**PROBLEM STATEMENT**
Copy out, from the entries below, each line that holds the string "with".

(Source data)
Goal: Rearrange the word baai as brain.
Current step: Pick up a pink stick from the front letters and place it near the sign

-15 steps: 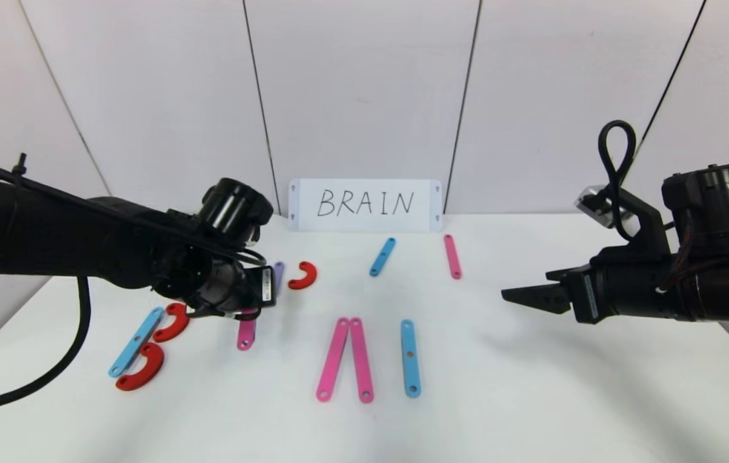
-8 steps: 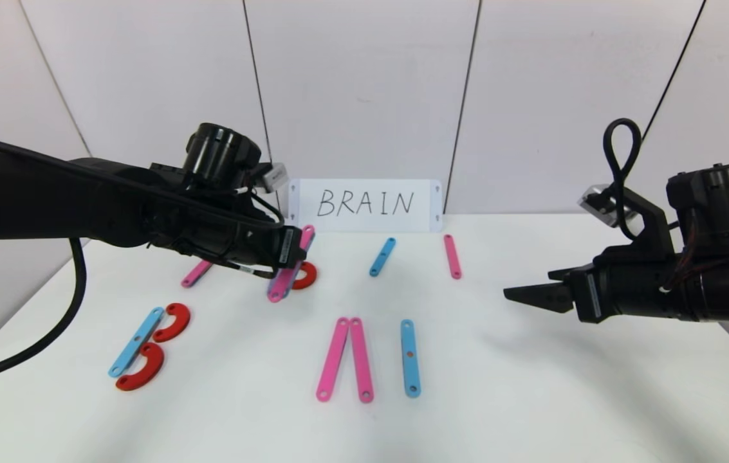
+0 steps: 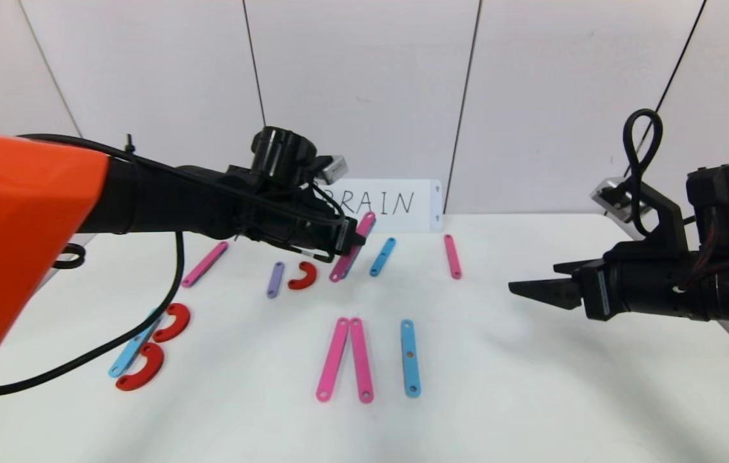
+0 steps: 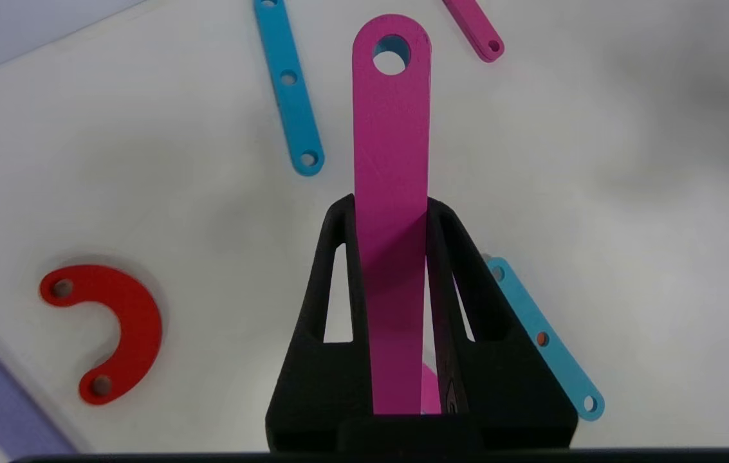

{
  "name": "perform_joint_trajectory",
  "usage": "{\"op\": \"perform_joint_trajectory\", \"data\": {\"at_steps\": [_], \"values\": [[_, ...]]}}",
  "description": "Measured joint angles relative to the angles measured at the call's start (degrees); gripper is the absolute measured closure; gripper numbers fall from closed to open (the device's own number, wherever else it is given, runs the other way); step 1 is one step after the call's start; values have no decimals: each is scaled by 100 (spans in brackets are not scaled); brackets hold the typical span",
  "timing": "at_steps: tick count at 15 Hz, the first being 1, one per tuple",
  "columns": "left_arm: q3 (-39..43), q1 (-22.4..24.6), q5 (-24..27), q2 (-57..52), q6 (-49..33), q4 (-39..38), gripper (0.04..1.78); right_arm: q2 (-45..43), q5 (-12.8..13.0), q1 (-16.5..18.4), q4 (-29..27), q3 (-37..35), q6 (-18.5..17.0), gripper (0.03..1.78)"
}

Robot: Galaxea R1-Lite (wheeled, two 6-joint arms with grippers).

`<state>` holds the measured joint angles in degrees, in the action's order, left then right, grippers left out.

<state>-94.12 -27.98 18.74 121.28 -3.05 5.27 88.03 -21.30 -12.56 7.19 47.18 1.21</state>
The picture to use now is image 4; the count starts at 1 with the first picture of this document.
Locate short blue bar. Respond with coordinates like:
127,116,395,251
254,0,326,177

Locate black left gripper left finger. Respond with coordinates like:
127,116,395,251
266,195,376,452

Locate blue bar with orange hole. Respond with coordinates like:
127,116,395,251
484,257,605,422

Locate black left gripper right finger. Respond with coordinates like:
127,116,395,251
427,197,579,451

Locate red C-shaped piece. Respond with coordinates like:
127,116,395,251
39,264,163,406

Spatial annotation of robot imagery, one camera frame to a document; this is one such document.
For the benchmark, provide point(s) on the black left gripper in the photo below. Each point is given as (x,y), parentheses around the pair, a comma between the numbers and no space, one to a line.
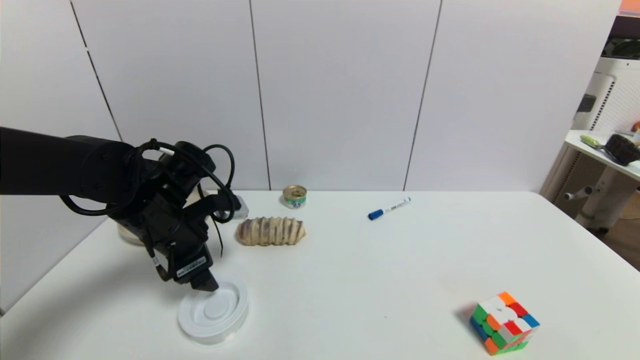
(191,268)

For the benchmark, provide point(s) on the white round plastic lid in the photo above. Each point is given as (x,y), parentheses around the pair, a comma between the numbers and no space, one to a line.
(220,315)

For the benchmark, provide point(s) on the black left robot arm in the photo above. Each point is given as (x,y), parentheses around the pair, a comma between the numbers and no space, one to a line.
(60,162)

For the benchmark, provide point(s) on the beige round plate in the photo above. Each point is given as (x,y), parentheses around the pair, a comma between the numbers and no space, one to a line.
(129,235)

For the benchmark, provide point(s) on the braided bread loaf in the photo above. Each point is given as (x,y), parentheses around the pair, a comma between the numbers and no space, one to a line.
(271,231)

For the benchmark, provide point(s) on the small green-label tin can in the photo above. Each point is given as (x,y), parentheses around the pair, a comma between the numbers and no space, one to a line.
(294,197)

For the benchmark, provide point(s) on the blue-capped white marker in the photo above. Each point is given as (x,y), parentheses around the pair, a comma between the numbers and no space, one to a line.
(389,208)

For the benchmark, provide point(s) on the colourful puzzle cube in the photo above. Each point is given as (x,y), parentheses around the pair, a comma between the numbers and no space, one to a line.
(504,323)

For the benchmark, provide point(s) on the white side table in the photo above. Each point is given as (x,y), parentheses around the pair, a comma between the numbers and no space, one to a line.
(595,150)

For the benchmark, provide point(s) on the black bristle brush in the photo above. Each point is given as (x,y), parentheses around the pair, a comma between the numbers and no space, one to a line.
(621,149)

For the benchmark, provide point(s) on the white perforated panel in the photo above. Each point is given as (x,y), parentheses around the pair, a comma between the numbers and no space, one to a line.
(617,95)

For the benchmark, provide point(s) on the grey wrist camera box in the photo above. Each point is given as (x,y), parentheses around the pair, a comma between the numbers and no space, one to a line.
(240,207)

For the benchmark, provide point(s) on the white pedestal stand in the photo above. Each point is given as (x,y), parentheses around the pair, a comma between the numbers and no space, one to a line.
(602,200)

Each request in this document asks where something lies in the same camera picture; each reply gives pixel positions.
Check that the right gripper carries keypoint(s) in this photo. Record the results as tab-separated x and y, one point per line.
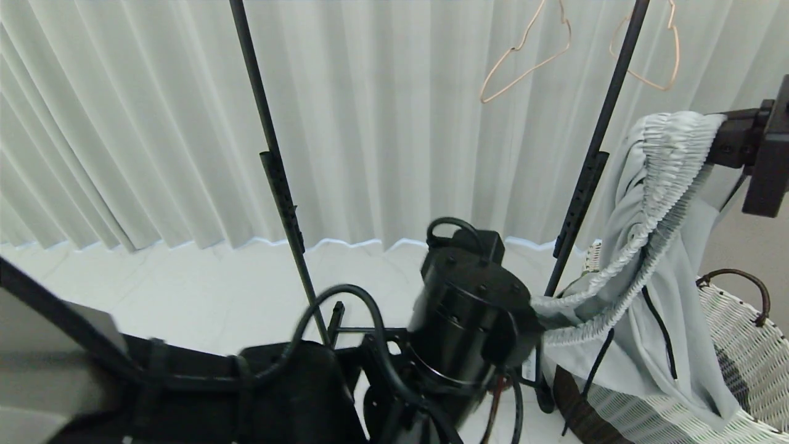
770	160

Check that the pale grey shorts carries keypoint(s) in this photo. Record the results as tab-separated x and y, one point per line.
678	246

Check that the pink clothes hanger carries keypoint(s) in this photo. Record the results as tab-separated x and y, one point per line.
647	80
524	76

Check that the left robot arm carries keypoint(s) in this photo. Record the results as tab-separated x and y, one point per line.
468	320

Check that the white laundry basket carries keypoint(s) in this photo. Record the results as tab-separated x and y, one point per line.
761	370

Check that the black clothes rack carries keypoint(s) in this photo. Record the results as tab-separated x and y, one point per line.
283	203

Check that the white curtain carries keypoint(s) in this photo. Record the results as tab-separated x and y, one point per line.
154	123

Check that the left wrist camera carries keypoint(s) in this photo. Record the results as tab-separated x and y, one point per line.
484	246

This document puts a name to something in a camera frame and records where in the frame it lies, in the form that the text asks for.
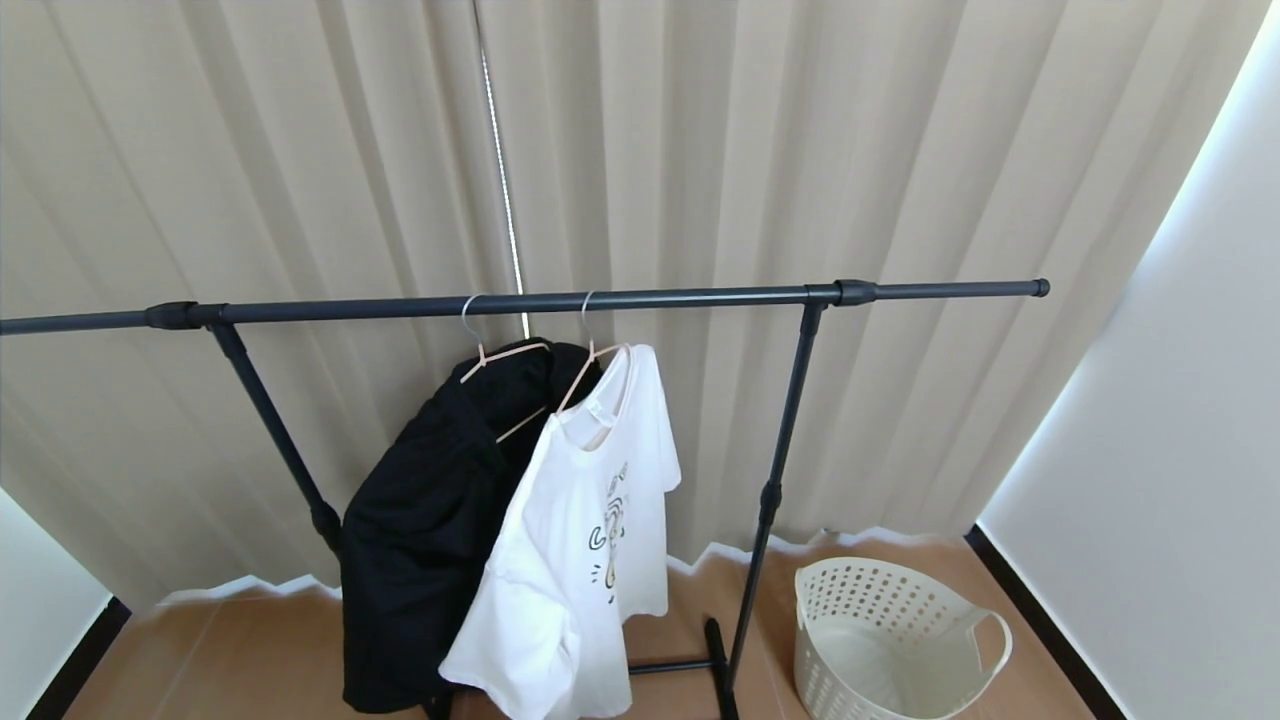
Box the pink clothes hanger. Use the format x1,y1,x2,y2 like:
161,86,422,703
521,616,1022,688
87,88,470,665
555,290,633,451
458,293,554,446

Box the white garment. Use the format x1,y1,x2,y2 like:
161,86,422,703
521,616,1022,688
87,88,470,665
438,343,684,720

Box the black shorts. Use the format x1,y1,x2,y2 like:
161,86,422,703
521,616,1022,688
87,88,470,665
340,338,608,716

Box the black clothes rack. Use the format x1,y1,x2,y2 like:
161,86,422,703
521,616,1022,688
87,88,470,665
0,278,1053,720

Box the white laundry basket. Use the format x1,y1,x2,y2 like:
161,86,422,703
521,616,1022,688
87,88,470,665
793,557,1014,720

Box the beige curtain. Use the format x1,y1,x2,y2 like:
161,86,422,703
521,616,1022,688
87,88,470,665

**SOLUTION TO THE EXERCISE**
Robot: Galaxea R1-Lite (wheeled, two 6-joint arms with grippers).
The picture to use now is image 4; the count starts at 1 with the first picture of this document.
Locate short blue bar. Respond with coordinates like:
Locate black left gripper left finger. Respond with coordinates like:
Locate blue bar with orange hole. Respond with coordinates like:
Locate black left gripper right finger. Respond with coordinates like:
Locate red C-shaped piece. Respond with coordinates like:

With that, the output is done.